Pulp Fiction: Making Paper

 Pulp Fiction

Thinking a little too deeply about the act of making paper

By Lucy Coleman

The surface of the soaked and blended cardboard feels like the inside of someone's cheek. It is grey-brown and minced to a texture which you cannot help but think, if stewed with some rosemary and oregano, would make a beautiful Bolognese. You run your hand through its uncomfortable softness, and nothing clings to your fingers. Occasionally though, a word appears, floating up from the impenetrable darkness, translucent like the lost wing of a dragonfly. 
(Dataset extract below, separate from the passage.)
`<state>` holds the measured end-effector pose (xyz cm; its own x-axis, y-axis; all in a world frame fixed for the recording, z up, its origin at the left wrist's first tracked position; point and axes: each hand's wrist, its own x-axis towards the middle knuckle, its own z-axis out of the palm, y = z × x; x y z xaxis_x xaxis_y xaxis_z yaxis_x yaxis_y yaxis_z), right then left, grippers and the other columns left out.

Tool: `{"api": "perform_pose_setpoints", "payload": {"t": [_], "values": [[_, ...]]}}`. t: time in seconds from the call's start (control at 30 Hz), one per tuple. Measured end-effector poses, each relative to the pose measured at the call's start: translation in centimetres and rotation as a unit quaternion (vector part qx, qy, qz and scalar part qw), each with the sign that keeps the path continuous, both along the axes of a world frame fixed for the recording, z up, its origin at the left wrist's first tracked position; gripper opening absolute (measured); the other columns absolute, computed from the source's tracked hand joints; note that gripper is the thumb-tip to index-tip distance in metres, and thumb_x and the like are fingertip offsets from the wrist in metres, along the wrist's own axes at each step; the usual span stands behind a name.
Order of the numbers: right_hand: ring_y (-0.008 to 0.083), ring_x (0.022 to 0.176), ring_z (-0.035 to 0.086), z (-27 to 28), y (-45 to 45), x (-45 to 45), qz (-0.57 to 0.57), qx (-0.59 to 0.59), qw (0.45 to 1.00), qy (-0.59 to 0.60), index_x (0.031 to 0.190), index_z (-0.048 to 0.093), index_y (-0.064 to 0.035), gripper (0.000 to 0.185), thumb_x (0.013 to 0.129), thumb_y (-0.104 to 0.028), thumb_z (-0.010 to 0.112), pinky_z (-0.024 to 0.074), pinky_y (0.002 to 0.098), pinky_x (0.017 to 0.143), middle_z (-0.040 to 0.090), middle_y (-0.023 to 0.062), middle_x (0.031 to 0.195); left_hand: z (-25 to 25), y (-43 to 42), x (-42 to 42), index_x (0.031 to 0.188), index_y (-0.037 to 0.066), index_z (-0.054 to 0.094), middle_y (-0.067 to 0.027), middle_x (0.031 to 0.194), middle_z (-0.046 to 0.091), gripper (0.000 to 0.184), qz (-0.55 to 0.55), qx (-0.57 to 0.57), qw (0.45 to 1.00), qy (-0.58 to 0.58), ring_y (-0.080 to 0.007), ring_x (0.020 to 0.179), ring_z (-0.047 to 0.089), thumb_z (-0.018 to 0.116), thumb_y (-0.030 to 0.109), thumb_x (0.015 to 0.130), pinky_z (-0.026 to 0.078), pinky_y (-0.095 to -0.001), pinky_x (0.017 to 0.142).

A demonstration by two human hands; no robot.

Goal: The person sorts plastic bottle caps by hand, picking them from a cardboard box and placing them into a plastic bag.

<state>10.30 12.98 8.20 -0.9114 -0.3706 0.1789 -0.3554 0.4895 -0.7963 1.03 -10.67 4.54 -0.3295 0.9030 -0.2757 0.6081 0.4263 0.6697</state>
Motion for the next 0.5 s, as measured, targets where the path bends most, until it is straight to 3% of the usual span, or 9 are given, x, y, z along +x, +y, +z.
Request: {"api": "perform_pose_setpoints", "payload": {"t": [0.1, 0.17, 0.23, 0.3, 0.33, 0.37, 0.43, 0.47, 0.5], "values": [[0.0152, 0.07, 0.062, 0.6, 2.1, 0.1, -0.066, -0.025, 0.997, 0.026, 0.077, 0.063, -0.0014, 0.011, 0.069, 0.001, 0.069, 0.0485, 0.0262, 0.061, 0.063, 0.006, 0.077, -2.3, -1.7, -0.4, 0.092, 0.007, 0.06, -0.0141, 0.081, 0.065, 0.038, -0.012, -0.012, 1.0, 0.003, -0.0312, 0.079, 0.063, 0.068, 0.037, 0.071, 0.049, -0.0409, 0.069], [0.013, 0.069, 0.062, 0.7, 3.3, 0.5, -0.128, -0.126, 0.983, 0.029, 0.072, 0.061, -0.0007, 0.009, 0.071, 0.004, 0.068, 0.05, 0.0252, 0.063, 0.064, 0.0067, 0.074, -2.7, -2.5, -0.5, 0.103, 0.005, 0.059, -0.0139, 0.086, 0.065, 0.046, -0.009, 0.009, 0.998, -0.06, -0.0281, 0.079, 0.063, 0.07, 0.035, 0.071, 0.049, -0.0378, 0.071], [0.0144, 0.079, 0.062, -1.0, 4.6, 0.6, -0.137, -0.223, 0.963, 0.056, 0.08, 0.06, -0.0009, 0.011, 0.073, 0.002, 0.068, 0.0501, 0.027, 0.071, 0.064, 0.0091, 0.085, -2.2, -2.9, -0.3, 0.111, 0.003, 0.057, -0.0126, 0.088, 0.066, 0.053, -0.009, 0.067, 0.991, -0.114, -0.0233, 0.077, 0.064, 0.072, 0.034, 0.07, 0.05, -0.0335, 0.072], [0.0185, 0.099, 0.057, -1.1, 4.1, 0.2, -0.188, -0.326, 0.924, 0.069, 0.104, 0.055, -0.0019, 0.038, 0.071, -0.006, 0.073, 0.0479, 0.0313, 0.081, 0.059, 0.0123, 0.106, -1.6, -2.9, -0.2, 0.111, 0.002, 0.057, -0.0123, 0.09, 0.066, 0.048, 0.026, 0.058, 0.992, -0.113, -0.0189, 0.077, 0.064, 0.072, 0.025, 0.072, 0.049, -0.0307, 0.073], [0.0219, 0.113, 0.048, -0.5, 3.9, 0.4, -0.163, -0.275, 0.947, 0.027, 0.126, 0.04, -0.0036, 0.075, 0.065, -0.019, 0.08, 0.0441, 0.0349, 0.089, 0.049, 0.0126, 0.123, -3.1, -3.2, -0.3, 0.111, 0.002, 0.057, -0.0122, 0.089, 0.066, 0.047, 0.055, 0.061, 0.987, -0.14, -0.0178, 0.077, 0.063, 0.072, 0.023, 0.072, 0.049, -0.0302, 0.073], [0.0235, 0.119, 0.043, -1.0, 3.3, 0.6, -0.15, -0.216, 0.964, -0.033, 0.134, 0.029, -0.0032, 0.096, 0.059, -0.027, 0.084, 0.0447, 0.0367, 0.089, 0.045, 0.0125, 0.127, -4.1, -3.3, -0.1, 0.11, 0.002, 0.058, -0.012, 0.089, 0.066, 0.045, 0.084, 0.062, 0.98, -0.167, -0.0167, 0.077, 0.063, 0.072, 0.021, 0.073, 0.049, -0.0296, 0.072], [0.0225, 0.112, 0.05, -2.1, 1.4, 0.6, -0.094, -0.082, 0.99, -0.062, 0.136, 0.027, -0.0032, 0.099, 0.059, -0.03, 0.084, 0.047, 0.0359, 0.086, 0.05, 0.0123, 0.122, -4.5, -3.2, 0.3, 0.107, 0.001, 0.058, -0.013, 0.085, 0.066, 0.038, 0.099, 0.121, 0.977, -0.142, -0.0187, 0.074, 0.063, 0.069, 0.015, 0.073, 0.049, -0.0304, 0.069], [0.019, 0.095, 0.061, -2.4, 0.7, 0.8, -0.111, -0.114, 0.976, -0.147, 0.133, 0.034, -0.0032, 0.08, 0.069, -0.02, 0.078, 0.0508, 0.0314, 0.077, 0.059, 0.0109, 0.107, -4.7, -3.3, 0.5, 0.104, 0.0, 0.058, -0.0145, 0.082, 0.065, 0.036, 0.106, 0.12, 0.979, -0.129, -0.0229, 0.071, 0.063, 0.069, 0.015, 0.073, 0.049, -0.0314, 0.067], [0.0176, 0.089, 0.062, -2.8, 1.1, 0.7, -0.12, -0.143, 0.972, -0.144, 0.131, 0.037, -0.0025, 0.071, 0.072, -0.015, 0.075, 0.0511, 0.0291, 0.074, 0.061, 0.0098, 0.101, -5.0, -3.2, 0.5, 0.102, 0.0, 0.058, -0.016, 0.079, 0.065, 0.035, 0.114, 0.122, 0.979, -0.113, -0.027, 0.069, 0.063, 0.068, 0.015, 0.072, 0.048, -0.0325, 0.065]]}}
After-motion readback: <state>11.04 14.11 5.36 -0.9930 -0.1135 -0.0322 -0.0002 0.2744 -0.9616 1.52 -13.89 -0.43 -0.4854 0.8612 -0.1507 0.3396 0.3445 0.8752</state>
We had diced and added the Waste Land to the pot, being English students. In between the lines, Prufrock had melted, stanza on stanza. It was sacrilegious, yes. Pretentious also. But the shavings of three years' printouts were desperate to reform themselves. Freed from their metric bounds they rejected one another, each finding their own meaning. Over and over from the cloudy water rose 'I begin?' 'I begin?' 'I begin?'

 

Mixing memory and desire, stirring. It was a pot of waste. Something breathing, sighing out its final exhalation as it soaked. What could be more appropriately and exactly called waste than tubes of toilet paper? Those poor tubes had never encountered art like Prufrock before, and I imagine it made for some fascinating conversation after their long encampment within the bland square sheets of the roll. Such different worlds those papers came from, the seminar room and the bathroom (though, funnily enough, both heavily feature people expressing themselves out their arses).
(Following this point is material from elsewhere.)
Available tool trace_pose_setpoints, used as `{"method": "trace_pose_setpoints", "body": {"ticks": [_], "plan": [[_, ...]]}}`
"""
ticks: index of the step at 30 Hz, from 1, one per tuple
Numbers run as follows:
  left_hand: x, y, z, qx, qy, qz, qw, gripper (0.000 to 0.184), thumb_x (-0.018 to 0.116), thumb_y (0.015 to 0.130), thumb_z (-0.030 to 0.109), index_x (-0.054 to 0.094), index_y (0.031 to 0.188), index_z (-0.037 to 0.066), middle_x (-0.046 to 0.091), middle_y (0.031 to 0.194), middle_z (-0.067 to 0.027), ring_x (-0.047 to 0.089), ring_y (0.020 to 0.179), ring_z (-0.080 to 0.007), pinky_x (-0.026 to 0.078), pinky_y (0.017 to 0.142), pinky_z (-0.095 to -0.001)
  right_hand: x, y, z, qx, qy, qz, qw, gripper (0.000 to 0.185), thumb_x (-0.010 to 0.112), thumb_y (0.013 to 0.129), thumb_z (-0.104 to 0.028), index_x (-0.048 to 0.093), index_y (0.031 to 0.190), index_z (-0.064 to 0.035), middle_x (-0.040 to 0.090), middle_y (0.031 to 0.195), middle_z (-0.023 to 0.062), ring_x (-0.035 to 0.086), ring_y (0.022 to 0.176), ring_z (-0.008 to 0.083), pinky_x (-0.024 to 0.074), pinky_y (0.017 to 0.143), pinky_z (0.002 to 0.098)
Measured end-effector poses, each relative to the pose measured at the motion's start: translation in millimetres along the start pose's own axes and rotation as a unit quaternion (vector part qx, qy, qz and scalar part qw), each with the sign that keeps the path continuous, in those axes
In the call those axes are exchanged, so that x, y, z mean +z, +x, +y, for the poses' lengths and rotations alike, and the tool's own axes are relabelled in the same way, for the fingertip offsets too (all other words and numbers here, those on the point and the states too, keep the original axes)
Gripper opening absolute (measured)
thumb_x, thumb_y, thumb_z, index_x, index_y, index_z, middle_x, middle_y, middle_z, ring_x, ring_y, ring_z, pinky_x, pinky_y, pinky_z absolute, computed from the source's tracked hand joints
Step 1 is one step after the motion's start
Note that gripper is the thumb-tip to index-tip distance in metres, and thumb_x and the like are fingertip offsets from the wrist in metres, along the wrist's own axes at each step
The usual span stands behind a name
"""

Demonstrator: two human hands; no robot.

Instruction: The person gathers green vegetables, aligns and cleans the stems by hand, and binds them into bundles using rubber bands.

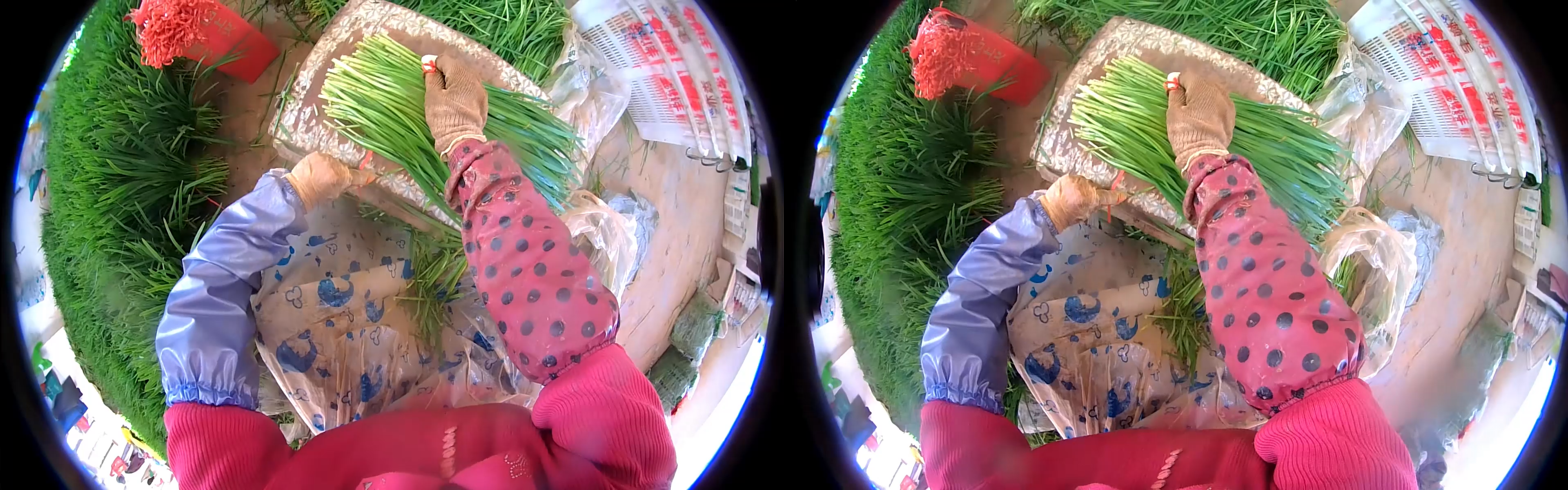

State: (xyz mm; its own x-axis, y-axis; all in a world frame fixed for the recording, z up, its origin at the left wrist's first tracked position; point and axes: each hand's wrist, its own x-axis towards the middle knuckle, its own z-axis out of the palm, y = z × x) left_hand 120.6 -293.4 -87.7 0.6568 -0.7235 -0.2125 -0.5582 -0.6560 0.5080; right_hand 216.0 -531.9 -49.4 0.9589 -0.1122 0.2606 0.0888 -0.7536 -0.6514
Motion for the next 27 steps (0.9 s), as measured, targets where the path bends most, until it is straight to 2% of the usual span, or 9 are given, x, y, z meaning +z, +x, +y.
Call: {"method": "trace_pose_setpoints", "body": {"ticks": [2, 4, 5, 8, 14, 16, 21, 24, 27], "plan": [[5, 1, -2, -0.054, -0.095, -0.017, 0.994, 0.033, 0.062, 0.085, 0.01, 0.069, 0.114, 0.022, 0.068, 0.077, -0.0058, 0.063, 0.056, -0.0209, 0.053, 0.056, -0.033, -2, 0, 0, 0.013, 0.005, -0.025, 1.0, 0.019, 0.062, 0.086, -0.03, 0.067, 0.092, -0.0116, 0.066, 0.087, 0.0133, 0.061, 0.089, 0.0352, 0.0462, 0.081, 0.045], [21, 8, -9, 0.079, -0.119, 0.173, 0.974, 0.021, 0.052, 0.095, 0.018, 0.07, 0.106, 0.015, 0.064, 0.069, -0.0052, 0.062, 0.063, -0.017, 0.05, 0.057, -0.0305, -3, 1, -1, 0.025, 0.023, -0.031, 0.999, 0.019, 0.062, 0.086, -0.029, 0.067, 0.092, -0.0116, 0.066, 0.088, 0.0136, 0.061, 0.089, 0.0356, 0.0465, 0.081, 0.0447], [16, 12, -3, 0.081, -0.118, 0.174, 0.974, 0.021, 0.052, 0.095, 0.018, 0.07, 0.106, 0.015, 0.064, 0.069, -0.0052, 0.062, 0.063, -0.017, 0.05, 0.057, -0.0305, -4, 1, -1, 0.038, 0.04, -0.037, 0.998, 0.019, 0.062, 0.086, -0.029, 0.068, 0.093, -0.0116, 0.066, 0.088, 0.014, 0.061, 0.088, 0.036, 0.0469, 0.08, 0.0444], [-38, 38, 44, -0.106, -0.526, 0.149, 0.83, 0.018, 0.052, 0.093, 0.014, 0.069, 0.095, 0.006, 0.063, 0.065, -0.0047, 0.057, 0.056, -0.0139, 0.046, 0.051, -0.0275, -23, 0, -23, 0.094, 0.044, -0.107, 0.989, 0.019, 0.062, 0.085, -0.027, 0.068, 0.093, -0.0115, 0.065, 0.088, 0.0152, 0.06, 0.088, 0.0365, 0.0476, 0.08, 0.0436], [-84, 68, 79, -0.344, -0.511, 0.083, 0.784, 0.019, 0.054, 0.093, 0.017, 0.063, 0.085, 0.002, 0.06, 0.06, -0.0096, 0.051, 0.043, -0.0153, 0.04, 0.042, -0.0286, -15, -28, -11, 0.002, 0.102, -0.071, 0.992, 0.019, 0.063, 0.082, -0.026, 0.068, 0.093, -0.0114, 0.064, 0.087, 0.0161, 0.061, 0.085, 0.0365, 0.0482, 0.076, 0.0421], [-82, 76, 75, -0.352, -0.515, 0.084, 0.777, 0.02, 0.054, 0.093, 0.017, 0.063, 0.085, 0.001, 0.061, 0.06, -0.0103, 0.048, 0.04, -0.0154, 0.038, 0.039, -0.0292, -21, -21, -15, 0.101, 0.092, -0.182, 0.974, 0.018, 0.062, 0.082, -0.025, 0.068, 0.093, -0.0117, 0.064, 0.088, 0.0155, 0.061, 0.087, 0.036, 0.0479, 0.077, 0.0414], [-98, 96, 72, -0.428, -0.501, 0.031, 0.752, 0.018, 0.056, 0.091, 0.016, 0.064, 0.085, 0.001, 0.06, 0.059, -0.0112, 0.047, 0.04, -0.0141, 0.036, 0.038, -0.0279, -17, -22, -7, 0.078, 0.12, -0.156, 0.977, 0.019, 0.062, 0.082, -0.026, 0.067, 0.093, -0.0114, 0.064, 0.088, 0.0158, 0.061, 0.085, 0.0365, 0.0482, 0.075, 0.0408], [-96, 101, 65, -0.463, -0.516, -0.001, 0.721, 0.016, 0.059, 0.088, 0.015, 0.065, 0.088, 0.001, 0.059, 0.059, -0.0115, 0.046, 0.04, -0.0134, 0.033, 0.037, -0.0269, -18, -25, -7, 0.062, 0.168, -0.137, 0.974, 0.015, 0.06, 0.083, -0.02, 0.062, 0.086, -0.0058, 0.052, 0.072, 0.0156, 0.05, 0.065, 0.0279, 0.0438, 0.066, 0.0359], [-96, 100, 61, -0.451, -0.513, -0.018, 0.73, 0.017, 0.059, 0.087, 0.016, 0.066, 0.089, 0.001, 0.06, 0.06, -0.0109, 0.047, 0.041, -0.013, 0.034, 0.038, -0.0265, -17, -22, -6, 0.083, 0.129, -0.161, 0.975, 0.019, 0.062, 0.081, -0.025, 0.068, 0.093, -0.0115, 0.063, 0.087, 0.0163, 0.061, 0.086, 0.0369, 0.0481, 0.075, 0.042]]}}
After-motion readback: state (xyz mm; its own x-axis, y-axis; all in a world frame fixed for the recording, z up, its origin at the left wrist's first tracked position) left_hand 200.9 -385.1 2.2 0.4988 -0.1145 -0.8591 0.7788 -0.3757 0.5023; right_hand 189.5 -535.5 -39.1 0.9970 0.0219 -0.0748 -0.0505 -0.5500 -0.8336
I show you something different 
I begin, I begin, I begin 
The phrases push themselves out of the murky depth, long-legged and irrepressible. Perhaps they were never meant to stay on the same page. They cry out with their newborn freedom, drinking in the white light of the kitchen. You ought to drown them before they catch on to what's happening. Put the pearls in their eyes.

Holding them under, pressing them back together, you realise that you're holding time in your hands. Two years - when pressed between the fingers - feels soft and fibrous, a vibrating hub of prechewed words, dissected and digested. It speaks in a language which comes apart at the seams, a language where the words fling themselves from you before they are touched. You can't blame the waste for being flighty and self-conscious in its rebirth.


A L L L - do you see it? A small voice coyly reaching out to the others in its tiny microcosm; its limited universe. Soon the fragments will all become one once more, but they will lose their meaning. The handmade bunting from birthdays, the poems, the wishes, the postcards. Watch them blend and blur. Watch them rebecome a heap of broken images. Conjoining, finally, they are one great mass. They melt into the brown fog of a winter dawn.